In our free time (Monday & Tuesday being our days off), we have taken a few walks around the neighbourhood. As I mentioned, Wych Cross is in the Ashdown Forest. As the area around Wych Cross is wooded, it took several days for us to discover that the title of forest is misleading: it is only called a forest because the royal family used to hunt there. It is an ‘Area of Outstanding Natural Beauty’, aka AONB (the Government’s acronym, not ours), consisting primarily of heathland. It is considered to be the best-preserved heathland in the southeast of England and is the source of some 80 miles of walking tracks. We need to get some maps of the walking paths (and the visitor centre is only open on the weekend, which we didn’t know), so we have thus far stuck a main path that goes through a nearby golf-course and past a llama farm. Today, however, we took the hotel-manager’s two golden Labradors for a walk: more precisely, they took us for a walk. They led us on a path through the woodland – we had no idea where we were but they did and an hour and half later we ended up back at the hotel.
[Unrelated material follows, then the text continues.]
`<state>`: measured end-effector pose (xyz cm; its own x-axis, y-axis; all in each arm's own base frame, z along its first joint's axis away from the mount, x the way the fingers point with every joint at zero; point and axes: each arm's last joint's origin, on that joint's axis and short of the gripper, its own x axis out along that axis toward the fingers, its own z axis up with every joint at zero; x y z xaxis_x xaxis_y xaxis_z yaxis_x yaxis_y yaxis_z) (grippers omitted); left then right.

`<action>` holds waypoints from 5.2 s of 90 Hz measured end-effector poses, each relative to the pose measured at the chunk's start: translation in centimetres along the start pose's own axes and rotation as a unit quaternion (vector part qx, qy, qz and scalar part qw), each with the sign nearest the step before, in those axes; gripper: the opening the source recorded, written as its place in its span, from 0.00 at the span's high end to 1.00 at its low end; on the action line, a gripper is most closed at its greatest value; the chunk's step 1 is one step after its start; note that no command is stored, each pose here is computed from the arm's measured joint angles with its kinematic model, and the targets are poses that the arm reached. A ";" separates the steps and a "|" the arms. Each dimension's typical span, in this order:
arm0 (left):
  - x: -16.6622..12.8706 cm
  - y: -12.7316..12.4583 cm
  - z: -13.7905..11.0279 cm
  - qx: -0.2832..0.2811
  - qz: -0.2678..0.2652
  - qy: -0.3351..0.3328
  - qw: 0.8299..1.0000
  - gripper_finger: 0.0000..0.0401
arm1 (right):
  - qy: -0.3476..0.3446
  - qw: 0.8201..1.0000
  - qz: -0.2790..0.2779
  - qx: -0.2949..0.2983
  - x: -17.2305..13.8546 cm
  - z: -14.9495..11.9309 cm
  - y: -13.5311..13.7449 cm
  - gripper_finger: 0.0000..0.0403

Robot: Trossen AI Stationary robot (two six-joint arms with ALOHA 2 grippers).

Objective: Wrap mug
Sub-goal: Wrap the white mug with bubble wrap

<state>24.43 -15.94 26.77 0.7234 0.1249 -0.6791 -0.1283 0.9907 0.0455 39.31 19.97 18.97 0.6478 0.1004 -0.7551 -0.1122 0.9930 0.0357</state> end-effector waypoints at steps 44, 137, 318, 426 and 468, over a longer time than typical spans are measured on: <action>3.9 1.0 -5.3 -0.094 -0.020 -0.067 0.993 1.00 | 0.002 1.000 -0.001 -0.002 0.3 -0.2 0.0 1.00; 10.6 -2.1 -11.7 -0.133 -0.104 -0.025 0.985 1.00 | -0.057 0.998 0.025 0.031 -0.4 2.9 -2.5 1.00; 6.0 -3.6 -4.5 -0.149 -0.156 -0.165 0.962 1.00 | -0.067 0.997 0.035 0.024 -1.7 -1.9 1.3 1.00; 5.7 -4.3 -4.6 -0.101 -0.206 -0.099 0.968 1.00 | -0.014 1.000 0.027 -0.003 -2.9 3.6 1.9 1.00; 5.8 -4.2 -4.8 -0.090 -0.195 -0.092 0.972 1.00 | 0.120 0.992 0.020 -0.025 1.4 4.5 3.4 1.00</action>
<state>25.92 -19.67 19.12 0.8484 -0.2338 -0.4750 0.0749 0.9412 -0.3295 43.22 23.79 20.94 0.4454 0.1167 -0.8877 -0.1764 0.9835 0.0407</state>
The rest of our day today has been spent decorating our room. The interior is shabby, so we have been hanging bright calendars and the papyri we purchased in Egypt to try and cheer the room up. We’ve managed to get lots of colour on the walls: an alpine scene on one wall, a 1962 Morris Mini 850 in bright blue on the other. The camel that Fletch traded his watch for at Sinai is hanging on one of the other walls, exclaiming ‘Welcome to Egypt’, flanked by papyri. It’s a bit chaotic but does take attention away from the holes and cracks.

BTW, we celebrated our 1.5th anniversary today! We were going to shout ourselves a coffee in East Grinstead to celebrate, but we didn’t have enough money.
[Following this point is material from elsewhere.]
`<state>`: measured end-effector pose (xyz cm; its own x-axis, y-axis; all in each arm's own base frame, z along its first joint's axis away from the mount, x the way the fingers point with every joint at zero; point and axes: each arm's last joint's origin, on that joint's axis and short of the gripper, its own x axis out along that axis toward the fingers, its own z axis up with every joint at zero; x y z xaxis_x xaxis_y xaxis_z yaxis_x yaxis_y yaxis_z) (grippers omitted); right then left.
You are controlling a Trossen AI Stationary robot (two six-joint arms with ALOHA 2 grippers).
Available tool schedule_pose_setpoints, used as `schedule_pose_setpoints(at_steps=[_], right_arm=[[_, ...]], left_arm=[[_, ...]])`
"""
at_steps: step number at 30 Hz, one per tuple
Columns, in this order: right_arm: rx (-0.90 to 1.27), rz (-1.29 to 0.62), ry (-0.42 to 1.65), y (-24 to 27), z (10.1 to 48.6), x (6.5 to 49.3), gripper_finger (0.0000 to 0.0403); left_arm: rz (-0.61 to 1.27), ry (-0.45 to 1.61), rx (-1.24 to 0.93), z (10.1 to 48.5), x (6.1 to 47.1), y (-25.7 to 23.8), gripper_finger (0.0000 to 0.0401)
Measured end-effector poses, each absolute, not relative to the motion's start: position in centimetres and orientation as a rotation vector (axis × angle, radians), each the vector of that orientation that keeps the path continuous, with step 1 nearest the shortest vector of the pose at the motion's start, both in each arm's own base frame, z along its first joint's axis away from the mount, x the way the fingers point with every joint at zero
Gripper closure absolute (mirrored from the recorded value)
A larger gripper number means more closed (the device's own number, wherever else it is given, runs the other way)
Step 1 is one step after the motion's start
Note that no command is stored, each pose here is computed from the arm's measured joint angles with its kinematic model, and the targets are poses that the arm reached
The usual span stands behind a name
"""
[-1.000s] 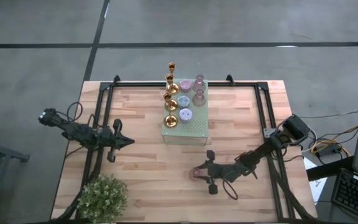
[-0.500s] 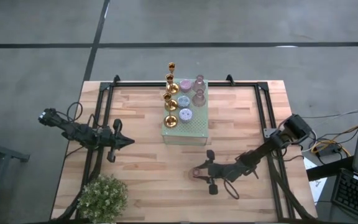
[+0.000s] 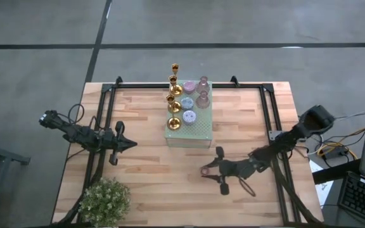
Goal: Pick & Place candle stick holders
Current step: Put the pink glass candle holder on the shelf
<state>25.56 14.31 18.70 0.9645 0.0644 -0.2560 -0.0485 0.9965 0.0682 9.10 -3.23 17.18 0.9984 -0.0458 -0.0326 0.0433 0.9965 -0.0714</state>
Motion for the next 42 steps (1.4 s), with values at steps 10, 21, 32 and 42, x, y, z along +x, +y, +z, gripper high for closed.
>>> schedule_pose_setpoints(at_steps=[10, 21, 32, 42], right_arm=[[0.092, 0.019, 0.206, 10.9, 24.8, 22.0, 0.0261], [0.057, -0.060, 0.119, 6.8, 28.8, 18.6, 0.0260], [-0.065, -0.204, 0.143, 3.7, 32.5, 18.7, 0.0260], [-0.068, -0.260, 0.117, 0.5, 32.7, 19.9, 0.0260]], left_arm=[[-0.045, 0.034, -0.071, 17.2, 9.1, -3.2, 0.0389], [-0.045, 0.034, -0.070, 17.2, 9.1, -3.2, 0.0389], [-0.044, 0.034, -0.070, 17.2, 9.1, -3.2, 0.0389], [-0.045, 0.034, -0.070, 17.2, 9.1, -3.2, 0.0389]])
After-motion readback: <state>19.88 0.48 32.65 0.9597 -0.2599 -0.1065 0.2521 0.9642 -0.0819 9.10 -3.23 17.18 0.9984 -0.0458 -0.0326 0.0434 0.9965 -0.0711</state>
Fletch’s tips for new travellers

The Shandy is still a popular drink here in England, unlike Australia where it has fallen out of fashion. I have thus learnt a new thing!

Directions for making a Shandy:

Follow either of these two procedures to make the perfect Shandy

1 Fill glass to half full with lemonade. Top the glass with beer.

2 Fill the glass to half full with beer. Top with lemonade. Become overwhelmed with froth. Look awkward and embarrassed. Pour what is left of the concoction down the sink after much has already spilled on the floor. Get told off by manager for pouring beer down the sink. Use procedure 1. Then mop bar floor…

1 comment:

Anonymous said...

Good to see your doing well, sorry I could not talk for long on the phone. Take care and above all have fun.